If using the entire plant (or plant extract), is more effective than using lab-produced drugs, why aren’t we using the whole-plant-as-medicine more often?

Unfortunately, many obstacles stand in the way of a “whole plant medicine” approach. The three main reasons for this restriction are:

  1. The quality control of plants is poor, resulting in potentially contaminated, adulterated, less effective or even unsafe herb products. The Food and Drug Administration (FDA) does not closely monitor herbal medicine products the same way it does for medical products.
  2. The potency of botanical extracts is inconsistent because the environment and weather affect each year’s crop of plants, causing uncertain circumstances for production.
  3. Botanical products are not standardized due to insufficient knowledge and understanding of the many components that contribute to the therapeutic effects from cannabis plants.

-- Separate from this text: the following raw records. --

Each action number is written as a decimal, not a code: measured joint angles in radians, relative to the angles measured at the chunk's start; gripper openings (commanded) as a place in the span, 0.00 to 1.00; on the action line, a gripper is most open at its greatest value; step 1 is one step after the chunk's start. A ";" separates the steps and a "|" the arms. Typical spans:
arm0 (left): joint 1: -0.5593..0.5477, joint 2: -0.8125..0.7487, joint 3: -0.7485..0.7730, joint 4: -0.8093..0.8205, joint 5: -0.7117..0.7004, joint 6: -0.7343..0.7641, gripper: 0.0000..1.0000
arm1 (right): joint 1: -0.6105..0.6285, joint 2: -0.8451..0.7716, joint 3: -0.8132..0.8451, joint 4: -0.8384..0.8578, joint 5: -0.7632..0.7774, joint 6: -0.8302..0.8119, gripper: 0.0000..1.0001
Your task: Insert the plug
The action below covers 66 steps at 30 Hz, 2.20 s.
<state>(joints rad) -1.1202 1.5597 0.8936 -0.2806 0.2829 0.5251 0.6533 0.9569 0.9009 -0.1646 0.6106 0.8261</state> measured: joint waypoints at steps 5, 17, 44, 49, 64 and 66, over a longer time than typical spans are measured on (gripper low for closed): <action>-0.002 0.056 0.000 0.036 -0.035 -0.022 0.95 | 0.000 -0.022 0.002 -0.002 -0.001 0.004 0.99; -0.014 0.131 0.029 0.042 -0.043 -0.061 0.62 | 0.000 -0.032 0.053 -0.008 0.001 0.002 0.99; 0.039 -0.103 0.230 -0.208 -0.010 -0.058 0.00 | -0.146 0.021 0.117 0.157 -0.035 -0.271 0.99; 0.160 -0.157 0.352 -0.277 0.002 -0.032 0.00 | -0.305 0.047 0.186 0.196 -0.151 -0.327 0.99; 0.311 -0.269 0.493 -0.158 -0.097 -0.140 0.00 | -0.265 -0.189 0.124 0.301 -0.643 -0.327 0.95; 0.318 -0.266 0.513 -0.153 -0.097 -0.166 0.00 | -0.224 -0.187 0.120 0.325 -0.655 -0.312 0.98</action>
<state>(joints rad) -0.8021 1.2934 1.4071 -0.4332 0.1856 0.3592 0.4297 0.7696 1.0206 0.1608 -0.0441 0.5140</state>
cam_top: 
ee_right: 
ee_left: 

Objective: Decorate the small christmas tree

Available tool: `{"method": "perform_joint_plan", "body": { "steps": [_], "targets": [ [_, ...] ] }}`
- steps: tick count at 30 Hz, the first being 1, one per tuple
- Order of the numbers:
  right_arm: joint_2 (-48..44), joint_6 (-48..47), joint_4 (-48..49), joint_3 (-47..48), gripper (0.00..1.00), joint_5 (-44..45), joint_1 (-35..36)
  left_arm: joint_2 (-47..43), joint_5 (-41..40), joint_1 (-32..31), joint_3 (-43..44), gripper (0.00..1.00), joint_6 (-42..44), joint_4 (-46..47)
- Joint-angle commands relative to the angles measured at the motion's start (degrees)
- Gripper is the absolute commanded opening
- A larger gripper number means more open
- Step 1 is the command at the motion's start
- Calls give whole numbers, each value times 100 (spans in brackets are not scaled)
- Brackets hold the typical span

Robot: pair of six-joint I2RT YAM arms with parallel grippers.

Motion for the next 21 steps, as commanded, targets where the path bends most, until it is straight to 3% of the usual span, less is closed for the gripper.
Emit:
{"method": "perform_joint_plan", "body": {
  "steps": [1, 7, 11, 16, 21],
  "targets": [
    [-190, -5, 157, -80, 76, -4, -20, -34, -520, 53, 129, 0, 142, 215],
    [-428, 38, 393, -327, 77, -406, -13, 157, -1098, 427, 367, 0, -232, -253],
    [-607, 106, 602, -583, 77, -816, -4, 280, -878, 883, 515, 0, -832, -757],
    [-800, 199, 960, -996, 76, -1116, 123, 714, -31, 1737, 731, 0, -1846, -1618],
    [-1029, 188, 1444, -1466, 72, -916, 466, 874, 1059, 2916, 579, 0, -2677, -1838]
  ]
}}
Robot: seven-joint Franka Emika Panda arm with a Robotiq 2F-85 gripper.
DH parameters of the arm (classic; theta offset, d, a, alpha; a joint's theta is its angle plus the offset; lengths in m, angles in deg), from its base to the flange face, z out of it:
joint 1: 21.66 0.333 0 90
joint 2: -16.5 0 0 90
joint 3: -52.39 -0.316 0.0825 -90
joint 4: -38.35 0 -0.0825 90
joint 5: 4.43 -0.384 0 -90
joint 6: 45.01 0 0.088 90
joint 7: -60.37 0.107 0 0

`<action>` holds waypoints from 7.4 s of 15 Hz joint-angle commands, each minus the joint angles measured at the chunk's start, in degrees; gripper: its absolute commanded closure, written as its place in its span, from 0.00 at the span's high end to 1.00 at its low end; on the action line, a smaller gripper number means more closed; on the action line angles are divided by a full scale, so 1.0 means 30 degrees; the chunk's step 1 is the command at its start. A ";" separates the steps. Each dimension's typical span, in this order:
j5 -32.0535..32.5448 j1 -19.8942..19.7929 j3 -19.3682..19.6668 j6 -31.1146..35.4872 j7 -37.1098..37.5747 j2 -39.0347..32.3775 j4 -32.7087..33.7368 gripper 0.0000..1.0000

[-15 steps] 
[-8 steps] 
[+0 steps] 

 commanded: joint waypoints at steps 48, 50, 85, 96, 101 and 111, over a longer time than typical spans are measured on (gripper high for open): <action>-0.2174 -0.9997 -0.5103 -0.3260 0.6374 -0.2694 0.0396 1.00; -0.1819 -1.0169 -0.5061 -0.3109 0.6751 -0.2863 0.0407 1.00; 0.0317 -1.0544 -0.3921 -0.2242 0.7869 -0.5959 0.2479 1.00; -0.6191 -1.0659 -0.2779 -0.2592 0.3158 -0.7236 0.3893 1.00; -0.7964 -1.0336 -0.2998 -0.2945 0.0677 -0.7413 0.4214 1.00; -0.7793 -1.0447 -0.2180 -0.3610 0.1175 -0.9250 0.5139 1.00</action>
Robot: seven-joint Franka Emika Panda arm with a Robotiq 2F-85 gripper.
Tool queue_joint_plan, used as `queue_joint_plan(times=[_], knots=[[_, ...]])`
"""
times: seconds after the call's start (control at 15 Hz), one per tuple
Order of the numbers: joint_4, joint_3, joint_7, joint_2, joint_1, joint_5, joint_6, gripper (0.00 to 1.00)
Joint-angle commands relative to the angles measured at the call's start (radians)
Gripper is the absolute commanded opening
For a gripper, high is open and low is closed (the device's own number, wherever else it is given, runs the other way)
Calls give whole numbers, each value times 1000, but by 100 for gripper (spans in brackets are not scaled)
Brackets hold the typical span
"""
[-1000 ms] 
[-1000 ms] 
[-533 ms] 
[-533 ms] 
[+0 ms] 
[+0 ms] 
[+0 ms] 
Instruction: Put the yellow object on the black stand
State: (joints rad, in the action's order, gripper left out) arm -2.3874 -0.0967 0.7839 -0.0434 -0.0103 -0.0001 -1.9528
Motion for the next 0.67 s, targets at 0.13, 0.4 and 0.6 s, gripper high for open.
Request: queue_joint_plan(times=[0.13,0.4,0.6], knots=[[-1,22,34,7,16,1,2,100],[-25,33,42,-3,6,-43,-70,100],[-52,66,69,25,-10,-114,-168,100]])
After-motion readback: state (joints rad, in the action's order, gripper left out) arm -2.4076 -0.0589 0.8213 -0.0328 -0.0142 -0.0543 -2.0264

Ongoing research should shed more light on whole plant medicine, enabling consumers and medical professionals to harness the true medicinal power of the plant in its entirety.


  • The “entourage effect” refers to compounds working together to create the most powerful effects a cannabis plant can produce.
  • The ratio of THC to CBD plays an important role in determining the efficacy of the cannabis plant.
  • Whole-plant CBD may be more effective than CBD on its own.
  • The combination of terpenes and CBD enhance the positive effects of CBD.